Relationship of its Site and Context
QV is like the city at large writ small across the breadth of a city block. The east and west ends of the tower create a sculptural presence as the apartments are stacked like an unruly, frayed tower of individual houses.
The tower’s proximity to the BHP tower was a key relationship and pivotal to the design concept. The views from the BHP tower were analysed, and the upper level floorplates of the QV1 tower cut back, allowing these views a greater aperture. This eventually resulted in a successful planning permission for additional storeys, resulting in a greater yield for the developer.
Architectural Expression of the Concept
The building’s long axis presses the apartment floors hard between the sheer linear northern façade and the contoured southern face. Irregular ends cantilever freely beyond the even format of the structural grid.
Issues of civic scale, from the distant views of the city from the north, to the intermediate, to the close-at-hand, were primary generators of the design. The intention was to evaporate the edges of the mass – to re-open an investigation of the tall building type, and avoid closed, simple monolithic form. Working with colour and reflectivity, and horizontal rather than vertical banding were the responses to the distant north view of the tower.

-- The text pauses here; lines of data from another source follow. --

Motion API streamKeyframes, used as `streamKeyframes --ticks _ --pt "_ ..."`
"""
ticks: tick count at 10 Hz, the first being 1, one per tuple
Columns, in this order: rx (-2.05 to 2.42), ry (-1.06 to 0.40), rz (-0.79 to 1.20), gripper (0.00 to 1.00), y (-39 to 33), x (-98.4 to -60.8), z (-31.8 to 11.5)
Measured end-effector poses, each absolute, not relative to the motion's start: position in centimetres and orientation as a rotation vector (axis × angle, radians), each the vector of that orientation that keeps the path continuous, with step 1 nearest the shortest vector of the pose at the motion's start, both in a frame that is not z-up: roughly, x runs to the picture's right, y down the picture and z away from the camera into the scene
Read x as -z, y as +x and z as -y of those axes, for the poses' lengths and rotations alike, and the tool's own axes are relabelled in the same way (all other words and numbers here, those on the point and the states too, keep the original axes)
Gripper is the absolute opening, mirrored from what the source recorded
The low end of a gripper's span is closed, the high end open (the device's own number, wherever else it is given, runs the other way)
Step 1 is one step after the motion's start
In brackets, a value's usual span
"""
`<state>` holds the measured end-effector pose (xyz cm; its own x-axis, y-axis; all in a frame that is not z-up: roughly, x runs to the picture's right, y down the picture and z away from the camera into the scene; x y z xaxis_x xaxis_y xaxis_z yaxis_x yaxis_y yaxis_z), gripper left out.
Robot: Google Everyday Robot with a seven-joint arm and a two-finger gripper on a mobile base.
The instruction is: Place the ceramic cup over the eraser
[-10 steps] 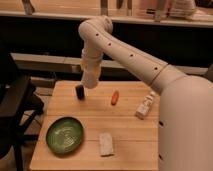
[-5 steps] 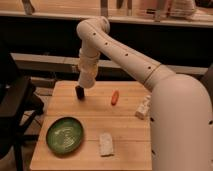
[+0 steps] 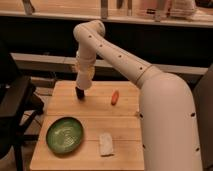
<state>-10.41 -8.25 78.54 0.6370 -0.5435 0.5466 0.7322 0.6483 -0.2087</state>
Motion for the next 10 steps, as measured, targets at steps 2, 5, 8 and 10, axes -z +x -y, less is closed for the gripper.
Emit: streamKeyframes --ticks 2,5,8,10 --pt "0.765 -0.447 0.478 0.0 -11.9 -79.2 7.8" --pt "0.764 -0.456 0.489 0.0 -11.7 -80.1 7.2" --pt "0.771 -0.462 0.498 0.0 -12.7 -80.8 6.7" --pt "0.775 -0.467 0.502 0.0 -12.8 -81.1 6.5"
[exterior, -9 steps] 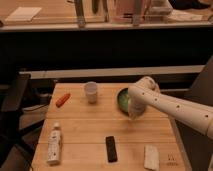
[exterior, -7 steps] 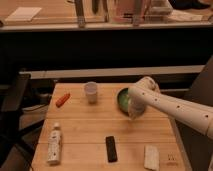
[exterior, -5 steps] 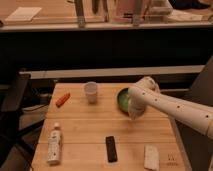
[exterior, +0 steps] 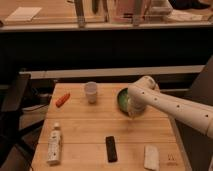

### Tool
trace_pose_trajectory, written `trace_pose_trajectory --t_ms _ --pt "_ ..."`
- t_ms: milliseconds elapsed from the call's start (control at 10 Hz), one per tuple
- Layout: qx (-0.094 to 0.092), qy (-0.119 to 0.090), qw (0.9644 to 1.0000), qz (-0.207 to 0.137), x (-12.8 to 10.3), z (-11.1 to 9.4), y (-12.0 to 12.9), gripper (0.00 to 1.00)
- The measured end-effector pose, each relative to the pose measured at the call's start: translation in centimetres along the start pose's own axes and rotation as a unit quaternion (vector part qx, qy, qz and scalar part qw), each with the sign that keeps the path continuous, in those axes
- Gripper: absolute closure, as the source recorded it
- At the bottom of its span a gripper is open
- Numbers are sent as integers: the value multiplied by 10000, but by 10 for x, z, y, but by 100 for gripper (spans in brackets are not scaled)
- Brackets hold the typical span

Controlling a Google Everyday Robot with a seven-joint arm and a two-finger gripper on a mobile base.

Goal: Drag the ceramic bowl in a circle

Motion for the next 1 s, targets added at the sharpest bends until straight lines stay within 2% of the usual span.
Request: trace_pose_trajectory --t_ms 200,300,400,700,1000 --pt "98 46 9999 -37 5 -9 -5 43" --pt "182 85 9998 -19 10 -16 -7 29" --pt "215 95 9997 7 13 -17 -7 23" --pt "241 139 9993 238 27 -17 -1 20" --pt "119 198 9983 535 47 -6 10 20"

Perception of the intermediate scale was handled with the use of finer detailed elements, for example the purple aluminium hand rails to the balconies, which emphasise and augment the fraying of the east and west edges with movement back and forth. The south façade has a pixelated pattern based on a cloud, rendered in different shades of coloured aluminium and levels of reflectivity in the staggered windows. This façade scheme was also in response to the natural variations of tone in the anodising process of aluminium; it is not possible to guarantee a consistent colour over such a large production run.
Where the building touches the ground, residential experience came into play. Canopies of folded metal provide shelter and, by extending past the site boundaries, indicate the entry points from the street. Materials, detail and tactility were considered at this intimate scale. In the two ground floor entry lobbies, muted raw concrete and dark or light coloured plywood fins are counterbalanced by brilliantly lit walls saturated with colour. With matching coloured glass, the entry lobbies are easily identifiable and create a dramatic entry experience for residents and visitors.

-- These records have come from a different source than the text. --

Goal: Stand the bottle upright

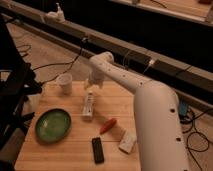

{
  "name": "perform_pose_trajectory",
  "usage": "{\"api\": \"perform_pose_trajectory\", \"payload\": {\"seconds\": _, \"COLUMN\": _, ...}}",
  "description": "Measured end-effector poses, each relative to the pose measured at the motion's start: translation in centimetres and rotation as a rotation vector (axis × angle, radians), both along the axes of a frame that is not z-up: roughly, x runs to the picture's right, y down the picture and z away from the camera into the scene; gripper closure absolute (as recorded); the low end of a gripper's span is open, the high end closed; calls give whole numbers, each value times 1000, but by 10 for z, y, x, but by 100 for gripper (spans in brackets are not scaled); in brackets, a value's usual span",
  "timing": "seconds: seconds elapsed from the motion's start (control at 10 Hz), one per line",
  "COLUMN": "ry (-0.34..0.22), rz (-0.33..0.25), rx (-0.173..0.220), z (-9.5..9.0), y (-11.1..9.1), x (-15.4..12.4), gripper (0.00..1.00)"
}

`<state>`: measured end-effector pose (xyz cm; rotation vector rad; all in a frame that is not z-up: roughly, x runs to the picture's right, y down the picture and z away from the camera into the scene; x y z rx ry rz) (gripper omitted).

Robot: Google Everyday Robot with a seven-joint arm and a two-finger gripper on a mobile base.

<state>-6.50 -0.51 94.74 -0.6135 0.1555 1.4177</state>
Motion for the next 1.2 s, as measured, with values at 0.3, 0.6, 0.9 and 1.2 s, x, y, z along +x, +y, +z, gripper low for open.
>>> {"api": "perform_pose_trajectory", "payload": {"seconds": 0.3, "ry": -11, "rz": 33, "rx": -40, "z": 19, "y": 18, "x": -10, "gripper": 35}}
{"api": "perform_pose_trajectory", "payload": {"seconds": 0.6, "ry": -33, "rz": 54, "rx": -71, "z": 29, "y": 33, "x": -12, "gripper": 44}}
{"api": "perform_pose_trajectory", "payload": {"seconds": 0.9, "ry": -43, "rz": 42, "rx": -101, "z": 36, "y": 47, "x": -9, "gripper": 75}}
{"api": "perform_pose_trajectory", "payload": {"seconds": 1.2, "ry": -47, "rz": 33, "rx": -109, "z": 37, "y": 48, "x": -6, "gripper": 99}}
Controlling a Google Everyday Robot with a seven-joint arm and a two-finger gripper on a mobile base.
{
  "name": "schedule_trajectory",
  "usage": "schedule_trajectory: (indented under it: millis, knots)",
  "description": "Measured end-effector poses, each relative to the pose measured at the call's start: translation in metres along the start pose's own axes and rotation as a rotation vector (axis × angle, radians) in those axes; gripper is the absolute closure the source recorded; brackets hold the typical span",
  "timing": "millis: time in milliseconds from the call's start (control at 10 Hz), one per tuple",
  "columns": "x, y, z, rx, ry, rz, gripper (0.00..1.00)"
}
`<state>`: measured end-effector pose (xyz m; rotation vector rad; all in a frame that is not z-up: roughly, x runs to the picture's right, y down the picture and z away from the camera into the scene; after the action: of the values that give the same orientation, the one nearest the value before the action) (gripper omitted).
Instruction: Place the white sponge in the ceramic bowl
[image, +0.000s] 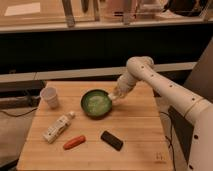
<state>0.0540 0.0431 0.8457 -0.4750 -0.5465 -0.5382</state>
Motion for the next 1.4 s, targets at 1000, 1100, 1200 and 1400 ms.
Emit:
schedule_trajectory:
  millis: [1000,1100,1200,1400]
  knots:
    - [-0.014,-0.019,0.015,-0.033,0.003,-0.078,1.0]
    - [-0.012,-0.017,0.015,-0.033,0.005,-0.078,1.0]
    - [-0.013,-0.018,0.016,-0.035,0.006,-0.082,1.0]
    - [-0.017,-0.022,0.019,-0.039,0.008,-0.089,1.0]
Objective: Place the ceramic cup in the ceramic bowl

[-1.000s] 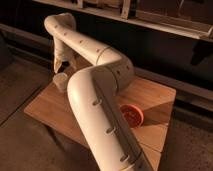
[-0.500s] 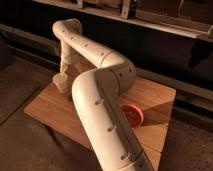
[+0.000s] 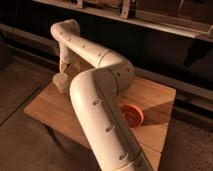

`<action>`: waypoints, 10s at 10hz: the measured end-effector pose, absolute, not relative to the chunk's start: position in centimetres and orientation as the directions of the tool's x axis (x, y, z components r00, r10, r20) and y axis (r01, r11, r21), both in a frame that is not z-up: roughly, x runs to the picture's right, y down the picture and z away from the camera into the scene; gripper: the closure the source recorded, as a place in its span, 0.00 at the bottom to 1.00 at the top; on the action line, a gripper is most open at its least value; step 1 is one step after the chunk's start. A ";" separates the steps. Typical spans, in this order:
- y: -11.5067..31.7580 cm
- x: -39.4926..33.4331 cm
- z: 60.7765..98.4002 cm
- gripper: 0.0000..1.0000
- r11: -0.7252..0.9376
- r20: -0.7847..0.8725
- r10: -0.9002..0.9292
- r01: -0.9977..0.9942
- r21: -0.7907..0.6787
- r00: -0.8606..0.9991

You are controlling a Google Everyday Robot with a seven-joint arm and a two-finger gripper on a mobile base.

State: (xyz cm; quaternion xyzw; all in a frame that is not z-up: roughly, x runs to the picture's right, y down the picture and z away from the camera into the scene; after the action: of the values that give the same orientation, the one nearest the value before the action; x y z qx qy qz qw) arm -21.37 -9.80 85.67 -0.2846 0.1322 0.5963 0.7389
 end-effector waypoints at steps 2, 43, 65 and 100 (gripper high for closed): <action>-8.2 -22.2 86.1 0.35 0.114 -0.552 0.794 -0.955 -0.275 0.254; 4.8 7.9 63.5 1.00 -0.337 -0.494 0.786 -0.927 0.163 -0.372; 7.5 16.6 67.7 1.00 -0.405 -0.546 0.714 -0.895 0.188 -0.438; 9.3 15.3 67.0 0.49 -0.430 -0.550 0.695 -0.881 0.199 -0.464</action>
State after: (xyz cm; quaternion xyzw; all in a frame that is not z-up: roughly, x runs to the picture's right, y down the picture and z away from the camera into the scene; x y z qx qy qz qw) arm 15.32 9.32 66.97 -0.1971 0.2355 0.8224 0.4789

Organisation of Spaces and Functions Inside and Out
The tower is divided into two halves, east and west, each with a distinct lobby area. Doors separate the long, continuous corridors at each level. Windows terminate each end of the corridor, contributing to the amenity of this space.
The interiors of the apartments are designed to accentuate open ends, with accent colours highlighting manipulated elements. Four colour schemes were available to the purchasers. Each scheme has a bold colour incorporated into the cabinetwork as well as the entry door to the apartment; the different coloured doors help to activate shared corridor spaces.
A pool and gymnasium at the roof level has spectacular views over Melbourne’s northern suburbs to the mountains beyond.
The building presents a façade to Russell Street unlike any other in Melbourne.